▸ **ABOUT THIS EXERCISE**
Locate the lines of the listing below that hold "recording", then copy each of them.
****************************************
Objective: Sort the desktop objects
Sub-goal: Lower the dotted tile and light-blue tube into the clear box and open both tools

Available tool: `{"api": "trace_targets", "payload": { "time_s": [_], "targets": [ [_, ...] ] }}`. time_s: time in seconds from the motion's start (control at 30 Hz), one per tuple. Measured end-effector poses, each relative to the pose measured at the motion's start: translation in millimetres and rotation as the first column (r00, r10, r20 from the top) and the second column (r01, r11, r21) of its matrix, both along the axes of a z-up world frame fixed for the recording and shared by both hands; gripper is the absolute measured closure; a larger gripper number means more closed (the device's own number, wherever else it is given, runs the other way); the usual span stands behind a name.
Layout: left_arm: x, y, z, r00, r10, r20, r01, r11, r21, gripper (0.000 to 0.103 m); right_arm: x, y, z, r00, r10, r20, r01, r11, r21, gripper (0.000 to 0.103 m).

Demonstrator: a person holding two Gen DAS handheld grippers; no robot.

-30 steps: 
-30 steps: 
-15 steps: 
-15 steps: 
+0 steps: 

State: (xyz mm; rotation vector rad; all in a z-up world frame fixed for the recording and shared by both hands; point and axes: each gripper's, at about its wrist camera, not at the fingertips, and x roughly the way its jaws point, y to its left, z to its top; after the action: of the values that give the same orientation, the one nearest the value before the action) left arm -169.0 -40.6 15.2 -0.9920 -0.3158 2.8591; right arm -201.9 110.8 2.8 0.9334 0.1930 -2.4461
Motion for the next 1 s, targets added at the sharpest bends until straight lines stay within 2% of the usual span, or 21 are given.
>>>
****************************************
▸ **REPLY**
Available tool: `{"api": "trace_targets", "payload": { "time_s": [_], "targets": [ [_, ...] ] }}`. time_s: time in seconds from the motion's start (control at 30 Hz), one per tuple. Measured end-effector poses, each relative to the pose measured at the motion's start: translation in millimetres and rotation as the first column (r00, r10, r20 from the top) and the second column (r01, r11, r21) of its matrix, both along the axes of a z-up world frame fixed for the recording and shared by both hands; gripper is the absolute measured closure; a larger gripper number means more closed (the device's own number, wherever else it is given, runs the other way); the usual span stands behind a name.
State: (xyz mm; rotation vector rad; all in a z-up world frame fixed for the recording and shared by both hands; point and axes: each gripper's, at about its wrist camera, not at the fingertips, and x roughly the way its jaws point, y to its left, z to its top; after the action: of the values that give the same orientation, the one nearest the value before the action) left arm -169.0 -40.6 15.2 -0.9920 -0.3158 2.8591; right arm -201.9 110.8 2.8 0.9334 0.1930 -2.4461

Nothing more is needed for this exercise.